*** Opening Data below ***

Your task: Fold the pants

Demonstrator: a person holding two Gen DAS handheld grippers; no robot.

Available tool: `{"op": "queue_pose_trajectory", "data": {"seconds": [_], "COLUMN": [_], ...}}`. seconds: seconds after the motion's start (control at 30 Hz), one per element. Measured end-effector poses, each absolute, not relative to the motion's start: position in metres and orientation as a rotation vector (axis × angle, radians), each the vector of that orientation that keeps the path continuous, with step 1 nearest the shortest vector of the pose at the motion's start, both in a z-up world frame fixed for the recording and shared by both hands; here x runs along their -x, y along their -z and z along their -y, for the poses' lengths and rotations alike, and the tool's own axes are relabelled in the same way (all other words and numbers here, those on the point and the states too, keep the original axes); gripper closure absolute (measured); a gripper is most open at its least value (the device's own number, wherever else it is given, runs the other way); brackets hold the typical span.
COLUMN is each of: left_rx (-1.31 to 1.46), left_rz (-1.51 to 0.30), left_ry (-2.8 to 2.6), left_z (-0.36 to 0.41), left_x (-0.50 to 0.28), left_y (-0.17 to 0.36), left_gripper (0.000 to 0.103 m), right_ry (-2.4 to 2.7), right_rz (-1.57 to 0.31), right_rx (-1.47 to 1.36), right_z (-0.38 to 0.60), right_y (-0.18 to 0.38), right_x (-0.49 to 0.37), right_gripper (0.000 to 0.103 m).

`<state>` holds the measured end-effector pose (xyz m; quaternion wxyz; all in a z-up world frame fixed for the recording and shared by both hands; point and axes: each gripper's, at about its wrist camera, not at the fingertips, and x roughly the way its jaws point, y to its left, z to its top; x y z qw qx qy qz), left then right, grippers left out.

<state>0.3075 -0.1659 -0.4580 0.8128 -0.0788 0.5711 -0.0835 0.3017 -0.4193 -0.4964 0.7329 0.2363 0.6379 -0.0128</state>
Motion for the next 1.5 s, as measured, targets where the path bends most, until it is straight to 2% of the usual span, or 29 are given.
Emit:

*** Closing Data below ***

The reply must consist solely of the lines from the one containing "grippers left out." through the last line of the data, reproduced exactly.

§ Solution to this task
`<state>` holds the measured end-effector pose (xyz m; quaternion wxyz; all in a z-up world frame fixed for the recording and shared by both hands; point and axes: each gripper's, at about its wrist camera, not at the fingertips, and x roughly the way its jaws point, y to its left, z to its top; x y z qw qx qy qz), left then right, grippers left out.

<state>0.3075 -0.1659 -0.4580 0.8128 -0.0788 0.5711 -0.0835 0.3017 -0.4193 -0.4964 0.7329 0.2363 0.6379 -0.0128</state>
Motion for the next 1.5 s, as measured, targets where the path bends most, until it is straight to 2% of the usual span, or 29 are given.
Emit:

What this exercise needed has been supplied.